WHAT IS EXPECTED: Report every line of the records beneath this task that holds the string "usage".

===============

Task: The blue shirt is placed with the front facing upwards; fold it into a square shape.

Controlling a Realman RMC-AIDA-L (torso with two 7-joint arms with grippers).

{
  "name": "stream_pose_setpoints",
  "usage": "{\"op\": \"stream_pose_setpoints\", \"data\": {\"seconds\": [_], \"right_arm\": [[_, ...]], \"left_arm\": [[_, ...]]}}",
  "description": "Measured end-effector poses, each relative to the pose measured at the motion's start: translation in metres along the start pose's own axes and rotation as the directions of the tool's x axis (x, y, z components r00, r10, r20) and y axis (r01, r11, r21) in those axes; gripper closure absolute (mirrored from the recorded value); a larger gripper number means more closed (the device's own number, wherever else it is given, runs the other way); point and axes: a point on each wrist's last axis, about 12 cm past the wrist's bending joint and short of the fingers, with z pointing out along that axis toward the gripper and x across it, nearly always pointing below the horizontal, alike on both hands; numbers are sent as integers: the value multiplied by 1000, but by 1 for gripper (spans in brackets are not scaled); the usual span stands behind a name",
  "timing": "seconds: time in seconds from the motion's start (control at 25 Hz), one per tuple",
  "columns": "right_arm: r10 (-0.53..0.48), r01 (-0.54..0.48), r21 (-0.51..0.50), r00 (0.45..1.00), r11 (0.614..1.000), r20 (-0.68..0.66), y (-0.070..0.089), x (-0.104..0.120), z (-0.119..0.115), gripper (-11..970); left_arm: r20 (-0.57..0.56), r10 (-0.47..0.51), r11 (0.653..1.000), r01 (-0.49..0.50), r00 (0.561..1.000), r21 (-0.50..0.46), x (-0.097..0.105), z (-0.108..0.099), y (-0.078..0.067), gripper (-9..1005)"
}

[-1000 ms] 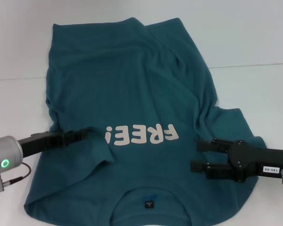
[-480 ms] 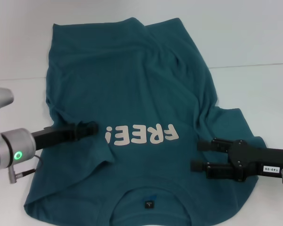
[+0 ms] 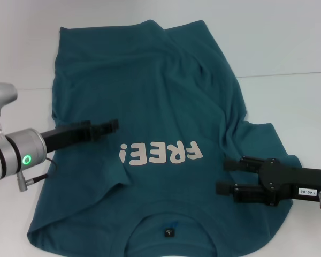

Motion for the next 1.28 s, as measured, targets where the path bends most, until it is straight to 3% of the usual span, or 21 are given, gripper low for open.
{"op": "stream_pose_setpoints", "data": {"seconds": [0.36,0.68,1.0,1.28], "right_arm": [[2,-2,2,1000,1000,5,0,0,2,72],[-3,3,0,1000,1000,5,-1,-2,4,73],[-1,1,-5,1000,1000,4,-1,-2,6,73],[10,-10,-7,1000,1000,9,2,3,5,73]], "left_arm": [[86,-51,998,47,995,39,5,-16,5,77],[48,-41,999,39,998,28,20,-29,12,76],[-23,27,998,-26,999,48,22,-9,-3,76],[-41,83,996,-81,996,36,10,15,-16,76]]}}
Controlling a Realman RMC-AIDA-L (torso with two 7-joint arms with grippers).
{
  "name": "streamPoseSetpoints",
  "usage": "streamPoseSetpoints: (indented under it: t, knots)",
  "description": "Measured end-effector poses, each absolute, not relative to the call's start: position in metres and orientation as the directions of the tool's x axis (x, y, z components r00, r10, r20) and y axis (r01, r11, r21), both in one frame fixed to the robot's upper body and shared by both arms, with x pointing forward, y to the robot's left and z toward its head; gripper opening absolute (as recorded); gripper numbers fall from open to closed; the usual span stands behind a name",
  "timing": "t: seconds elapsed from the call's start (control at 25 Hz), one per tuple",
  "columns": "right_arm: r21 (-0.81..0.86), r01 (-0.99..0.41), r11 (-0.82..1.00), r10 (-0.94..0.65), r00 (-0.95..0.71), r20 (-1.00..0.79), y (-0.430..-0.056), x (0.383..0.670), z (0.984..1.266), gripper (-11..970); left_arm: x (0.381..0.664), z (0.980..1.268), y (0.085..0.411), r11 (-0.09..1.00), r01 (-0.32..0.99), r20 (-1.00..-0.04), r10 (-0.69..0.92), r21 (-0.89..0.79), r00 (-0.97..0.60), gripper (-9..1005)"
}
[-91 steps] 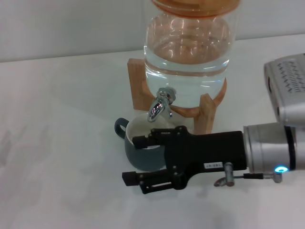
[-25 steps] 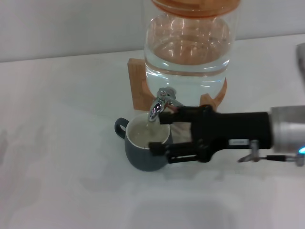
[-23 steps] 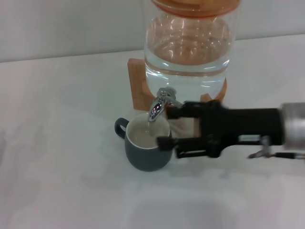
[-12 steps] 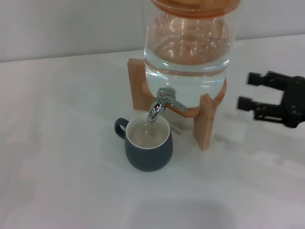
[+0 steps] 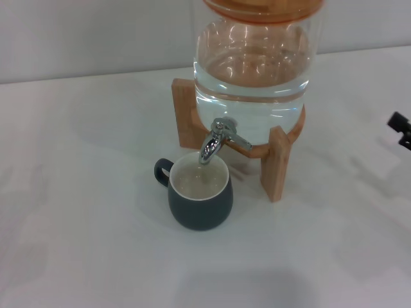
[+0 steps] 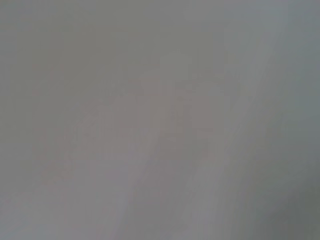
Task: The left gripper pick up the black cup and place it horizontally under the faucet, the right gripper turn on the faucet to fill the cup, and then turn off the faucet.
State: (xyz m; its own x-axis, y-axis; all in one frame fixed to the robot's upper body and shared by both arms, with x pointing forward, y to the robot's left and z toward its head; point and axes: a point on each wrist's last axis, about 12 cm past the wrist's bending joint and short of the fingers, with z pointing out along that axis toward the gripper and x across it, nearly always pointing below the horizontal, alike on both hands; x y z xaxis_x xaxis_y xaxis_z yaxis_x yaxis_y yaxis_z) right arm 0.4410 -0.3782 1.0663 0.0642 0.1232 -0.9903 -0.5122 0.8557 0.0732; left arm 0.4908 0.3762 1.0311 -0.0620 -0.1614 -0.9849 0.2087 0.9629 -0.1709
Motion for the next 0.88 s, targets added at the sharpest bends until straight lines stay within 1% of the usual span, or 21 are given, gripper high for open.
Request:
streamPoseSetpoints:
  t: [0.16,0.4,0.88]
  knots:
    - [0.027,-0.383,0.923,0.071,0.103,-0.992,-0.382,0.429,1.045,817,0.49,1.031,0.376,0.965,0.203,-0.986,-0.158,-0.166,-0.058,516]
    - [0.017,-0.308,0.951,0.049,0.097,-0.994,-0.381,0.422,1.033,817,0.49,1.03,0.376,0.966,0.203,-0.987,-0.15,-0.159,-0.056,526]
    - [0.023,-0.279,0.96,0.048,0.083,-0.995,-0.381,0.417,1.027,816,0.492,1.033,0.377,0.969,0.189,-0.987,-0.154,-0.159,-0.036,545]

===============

RESPONSE AREA:
  "usage": "{\"op\": \"stream_pose_setpoints\", \"data\": {\"seconds\": [_], \"right_arm\": [[_, ...]], \"left_arm\": [[_, ...]]}}",
  "usage": "streamPoseSetpoints: (indented under it: t, knots)",

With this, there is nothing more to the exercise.